Psychological research has shown that the ability to recall important incidents can be enhanced by using some basic cognitive techniques. Having established rapport with the individual, he or she should be allowed to give a free narrative about the events. The interviewer should allow the individual, as much as possible, the time to describe what happened in his or her own words. Clarification of points is permissible but not direct questioning which might break the individual’s recall. Only after the individual has finished his or her narrative should direct questions be asked to clarify points. The survivor of torture should know that it is acceptable to say: ‘I don’t understand the question,’ or ‘I don’t know the answer.’
The quality of the information gained can be improved by some specific techniques. Firstly, in a clinical setting in which time allows it, the individual should be told to describe everything surrounding the time of ill-treatment (for instance describing the events and process of being taken into detention), even if it does not appear directly relevant to him or her. This might relate to events that could be more important than the individual realises. Secondly, as he or she relates them, this can bring other events that are more relevant into his or her mind. It helps if he or she is encouraged to recall the context in which the events happened.
Having encouraged the interviewee to describe the events in a free narrative, in chronological order, the interviewer can seek more detail by asking questions in a different order. For example, by reversing the order: ‘You were telling me …, what happened just before that?’

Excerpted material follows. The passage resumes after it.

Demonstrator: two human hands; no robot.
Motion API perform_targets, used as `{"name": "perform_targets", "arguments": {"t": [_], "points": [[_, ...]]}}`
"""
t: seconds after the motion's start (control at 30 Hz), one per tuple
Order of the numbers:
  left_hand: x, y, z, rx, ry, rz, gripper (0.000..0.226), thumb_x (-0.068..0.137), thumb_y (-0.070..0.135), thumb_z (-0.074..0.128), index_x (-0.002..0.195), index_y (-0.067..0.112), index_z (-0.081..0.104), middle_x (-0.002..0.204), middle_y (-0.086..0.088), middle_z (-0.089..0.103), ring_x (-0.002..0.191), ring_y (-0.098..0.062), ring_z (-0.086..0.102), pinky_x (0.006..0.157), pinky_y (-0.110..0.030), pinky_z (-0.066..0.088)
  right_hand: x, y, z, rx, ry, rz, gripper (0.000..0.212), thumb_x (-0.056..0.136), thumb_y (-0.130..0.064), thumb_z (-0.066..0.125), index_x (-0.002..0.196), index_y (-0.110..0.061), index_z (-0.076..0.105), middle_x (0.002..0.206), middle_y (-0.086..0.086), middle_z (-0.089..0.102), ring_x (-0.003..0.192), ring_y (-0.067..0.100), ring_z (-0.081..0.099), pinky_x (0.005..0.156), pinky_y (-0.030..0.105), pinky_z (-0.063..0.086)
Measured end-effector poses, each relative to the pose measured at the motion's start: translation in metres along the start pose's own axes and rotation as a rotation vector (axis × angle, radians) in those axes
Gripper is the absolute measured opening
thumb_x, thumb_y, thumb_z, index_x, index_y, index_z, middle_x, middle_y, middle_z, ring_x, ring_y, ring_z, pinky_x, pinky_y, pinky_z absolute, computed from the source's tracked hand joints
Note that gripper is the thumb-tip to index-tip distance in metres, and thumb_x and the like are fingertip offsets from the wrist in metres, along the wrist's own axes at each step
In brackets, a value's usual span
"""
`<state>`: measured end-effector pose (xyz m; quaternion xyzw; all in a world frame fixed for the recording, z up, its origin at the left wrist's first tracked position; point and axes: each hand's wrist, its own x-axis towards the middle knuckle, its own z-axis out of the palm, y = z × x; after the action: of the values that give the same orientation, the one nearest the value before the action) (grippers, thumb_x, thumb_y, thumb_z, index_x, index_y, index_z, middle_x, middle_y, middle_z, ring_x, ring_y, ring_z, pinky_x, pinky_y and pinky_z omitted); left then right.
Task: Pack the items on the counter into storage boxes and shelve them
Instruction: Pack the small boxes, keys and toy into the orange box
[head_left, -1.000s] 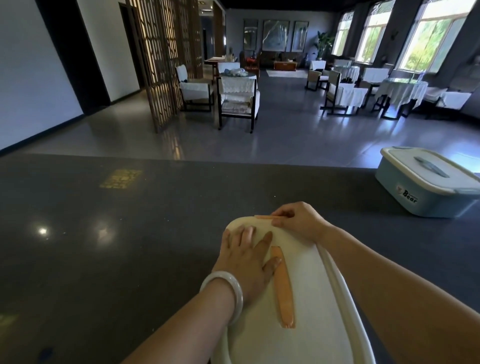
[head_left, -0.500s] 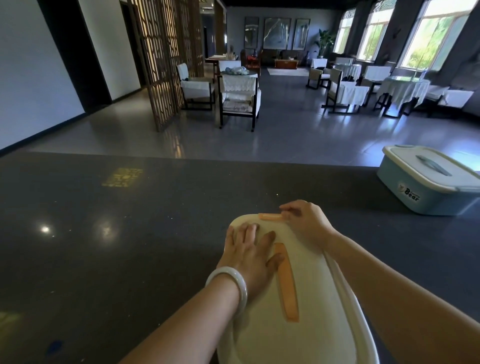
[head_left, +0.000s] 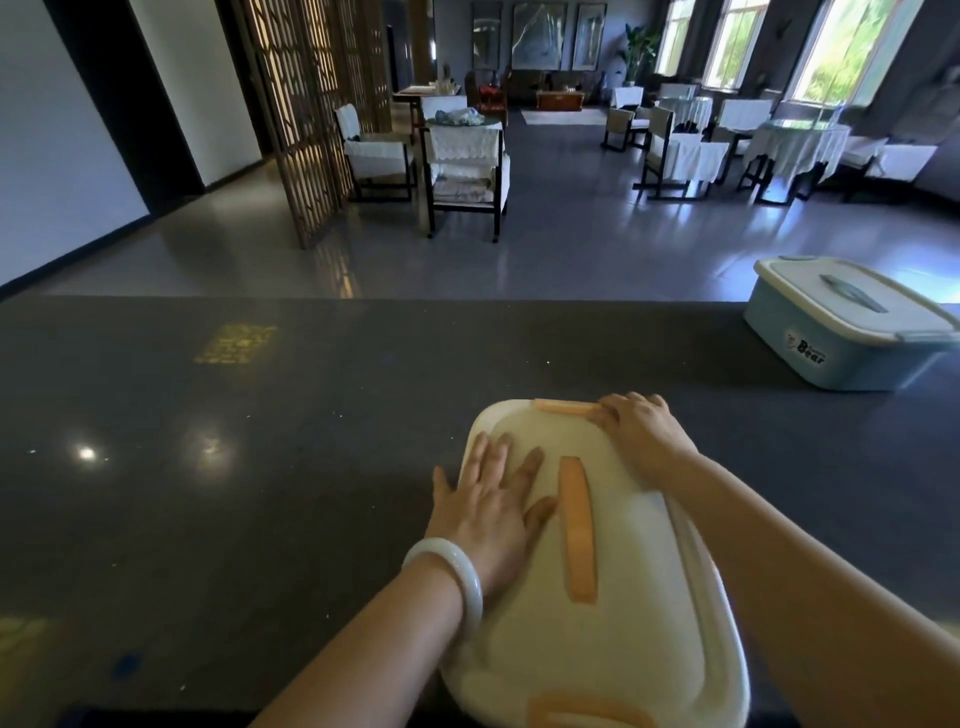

Another tool is changing the perspective, which means trying to describe the events from another point of view, for example if the interviewee is sufficiently well-educated the interviewer could ask: ‘How would a tailor describe what the man was wearing?’ or ‘When you were arrested at the demonstration, what would a spectator have seen?’
It is important to remember that different cultures have different concepts of what is normal behaviour in an interview. In some societies it is considered polite not to look directly into the eyes of someone in a position of relative authority (such as an interviewer), whereas in other cultures such behaviour is considered to be a sign of dishonesty. People from some cultures find constant hand movements a normal part of communication, whereas those from others find them distracting. Personal space varies between and within cultures, and what might be normal between colleagues could feel too close in an interview setting. This could make the individual feel anxious, and behave in a way that the interviewer perceives as uncooperative.